§ **PROBLEM TO SOLVE**
For every line below that includes the word "frame", add one; report the final number and nothing else.
╭─ EXERCISE MATERIALS
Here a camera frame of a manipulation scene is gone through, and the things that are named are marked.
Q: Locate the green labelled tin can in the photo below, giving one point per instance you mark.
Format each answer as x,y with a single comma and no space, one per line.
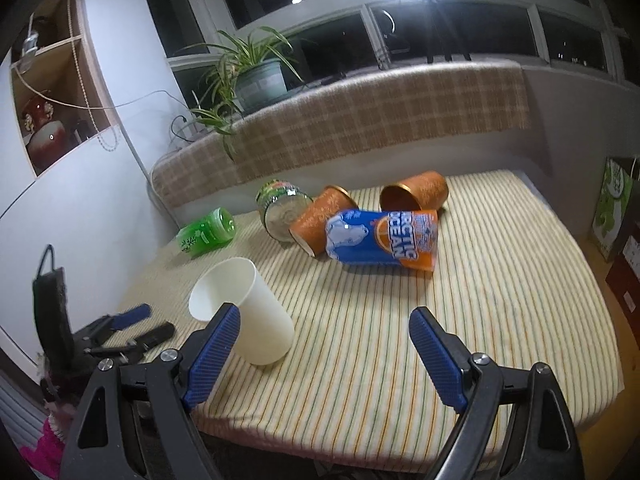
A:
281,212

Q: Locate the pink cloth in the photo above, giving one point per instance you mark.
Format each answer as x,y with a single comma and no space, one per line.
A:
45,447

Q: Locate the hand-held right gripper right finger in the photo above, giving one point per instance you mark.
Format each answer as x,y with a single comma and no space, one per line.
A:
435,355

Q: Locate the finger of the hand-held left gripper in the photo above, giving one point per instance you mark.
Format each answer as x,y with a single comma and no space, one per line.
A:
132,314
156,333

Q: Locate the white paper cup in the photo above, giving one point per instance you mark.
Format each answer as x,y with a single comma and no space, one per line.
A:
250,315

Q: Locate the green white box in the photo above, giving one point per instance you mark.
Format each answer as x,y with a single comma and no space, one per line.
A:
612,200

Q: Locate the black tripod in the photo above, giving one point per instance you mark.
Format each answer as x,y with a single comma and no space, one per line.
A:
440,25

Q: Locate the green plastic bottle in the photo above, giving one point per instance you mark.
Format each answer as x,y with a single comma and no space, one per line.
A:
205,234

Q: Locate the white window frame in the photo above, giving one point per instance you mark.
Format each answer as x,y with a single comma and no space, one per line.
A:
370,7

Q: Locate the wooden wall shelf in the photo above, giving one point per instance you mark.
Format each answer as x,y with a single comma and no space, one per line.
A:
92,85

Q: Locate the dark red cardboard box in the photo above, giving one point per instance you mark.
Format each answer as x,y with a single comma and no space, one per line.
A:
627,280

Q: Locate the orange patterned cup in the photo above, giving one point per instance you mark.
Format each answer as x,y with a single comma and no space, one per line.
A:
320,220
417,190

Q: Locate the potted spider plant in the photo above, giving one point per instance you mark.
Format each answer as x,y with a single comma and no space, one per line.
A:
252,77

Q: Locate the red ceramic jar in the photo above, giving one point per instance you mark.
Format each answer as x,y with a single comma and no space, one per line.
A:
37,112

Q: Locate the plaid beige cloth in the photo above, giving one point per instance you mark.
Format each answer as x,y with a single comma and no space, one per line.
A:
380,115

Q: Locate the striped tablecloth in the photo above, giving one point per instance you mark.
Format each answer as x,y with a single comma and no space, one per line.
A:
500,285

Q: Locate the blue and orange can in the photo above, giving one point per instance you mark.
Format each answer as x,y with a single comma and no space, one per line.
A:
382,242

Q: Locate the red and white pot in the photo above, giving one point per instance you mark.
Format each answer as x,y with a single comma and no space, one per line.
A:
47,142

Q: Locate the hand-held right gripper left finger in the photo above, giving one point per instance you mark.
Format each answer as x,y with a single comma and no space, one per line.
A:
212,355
╰─
╭─ EXERCISE MATERIALS
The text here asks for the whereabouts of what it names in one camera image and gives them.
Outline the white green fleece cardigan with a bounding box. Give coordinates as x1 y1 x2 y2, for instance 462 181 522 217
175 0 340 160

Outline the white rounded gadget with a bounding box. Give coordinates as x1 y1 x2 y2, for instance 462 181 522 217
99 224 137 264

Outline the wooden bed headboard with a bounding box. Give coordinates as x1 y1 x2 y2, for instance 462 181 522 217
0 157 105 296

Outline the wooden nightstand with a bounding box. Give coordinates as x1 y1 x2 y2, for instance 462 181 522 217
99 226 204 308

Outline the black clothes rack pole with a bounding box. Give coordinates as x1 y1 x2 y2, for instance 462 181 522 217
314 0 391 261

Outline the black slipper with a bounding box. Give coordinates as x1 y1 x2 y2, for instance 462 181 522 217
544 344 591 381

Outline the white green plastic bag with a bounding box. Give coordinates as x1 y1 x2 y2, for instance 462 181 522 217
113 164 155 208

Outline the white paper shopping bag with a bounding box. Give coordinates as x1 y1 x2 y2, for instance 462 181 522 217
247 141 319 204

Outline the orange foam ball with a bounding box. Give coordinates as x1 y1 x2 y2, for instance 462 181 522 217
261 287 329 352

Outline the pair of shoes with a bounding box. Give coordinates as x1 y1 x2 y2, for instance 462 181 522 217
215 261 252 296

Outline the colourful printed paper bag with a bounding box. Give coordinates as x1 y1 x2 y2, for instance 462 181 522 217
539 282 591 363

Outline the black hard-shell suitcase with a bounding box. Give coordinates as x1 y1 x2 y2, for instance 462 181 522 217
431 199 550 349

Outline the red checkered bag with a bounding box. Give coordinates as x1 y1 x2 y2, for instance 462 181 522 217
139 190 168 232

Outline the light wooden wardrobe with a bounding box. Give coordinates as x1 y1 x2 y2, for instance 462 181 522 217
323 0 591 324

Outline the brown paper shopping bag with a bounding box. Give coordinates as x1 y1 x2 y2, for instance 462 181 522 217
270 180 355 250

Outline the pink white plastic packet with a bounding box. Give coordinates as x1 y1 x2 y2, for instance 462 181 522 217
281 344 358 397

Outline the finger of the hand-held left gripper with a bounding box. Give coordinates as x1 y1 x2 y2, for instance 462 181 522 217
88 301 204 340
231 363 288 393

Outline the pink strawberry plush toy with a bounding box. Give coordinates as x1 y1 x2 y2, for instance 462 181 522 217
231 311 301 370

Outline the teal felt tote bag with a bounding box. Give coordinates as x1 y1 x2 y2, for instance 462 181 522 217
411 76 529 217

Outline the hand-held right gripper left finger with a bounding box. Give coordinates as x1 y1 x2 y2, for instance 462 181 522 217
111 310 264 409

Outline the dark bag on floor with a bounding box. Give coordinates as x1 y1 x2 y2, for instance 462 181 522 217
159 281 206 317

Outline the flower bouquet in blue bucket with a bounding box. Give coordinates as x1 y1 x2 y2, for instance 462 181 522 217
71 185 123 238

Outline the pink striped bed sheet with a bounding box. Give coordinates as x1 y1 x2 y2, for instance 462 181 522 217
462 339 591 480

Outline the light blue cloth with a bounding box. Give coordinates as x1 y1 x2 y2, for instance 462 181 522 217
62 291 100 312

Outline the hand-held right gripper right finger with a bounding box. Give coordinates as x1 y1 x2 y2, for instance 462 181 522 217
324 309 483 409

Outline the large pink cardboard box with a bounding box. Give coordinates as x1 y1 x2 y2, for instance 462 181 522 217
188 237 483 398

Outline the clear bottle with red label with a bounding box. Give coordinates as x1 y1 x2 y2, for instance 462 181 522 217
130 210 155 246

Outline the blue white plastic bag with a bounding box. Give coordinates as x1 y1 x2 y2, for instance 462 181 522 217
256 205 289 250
╰─
╭─ EXERCISE MATERIALS
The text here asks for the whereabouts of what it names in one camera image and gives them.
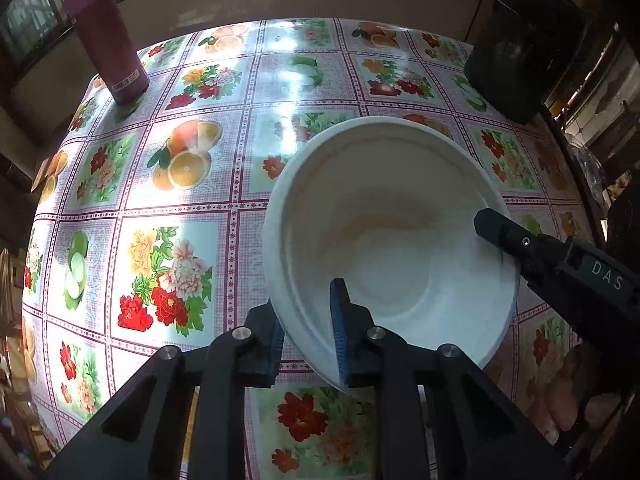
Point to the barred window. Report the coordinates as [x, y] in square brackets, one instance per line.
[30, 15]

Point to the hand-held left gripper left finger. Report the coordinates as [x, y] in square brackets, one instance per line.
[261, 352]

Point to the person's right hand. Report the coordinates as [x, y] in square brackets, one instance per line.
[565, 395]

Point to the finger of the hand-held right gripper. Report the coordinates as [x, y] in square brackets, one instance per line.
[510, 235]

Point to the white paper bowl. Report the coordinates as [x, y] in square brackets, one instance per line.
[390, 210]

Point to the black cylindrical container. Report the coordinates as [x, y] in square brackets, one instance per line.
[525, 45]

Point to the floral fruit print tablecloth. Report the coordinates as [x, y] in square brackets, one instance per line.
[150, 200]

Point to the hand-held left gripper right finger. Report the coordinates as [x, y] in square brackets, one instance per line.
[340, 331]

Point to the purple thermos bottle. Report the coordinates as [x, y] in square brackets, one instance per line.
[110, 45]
╰─
§ **ANSWER SECTION**
2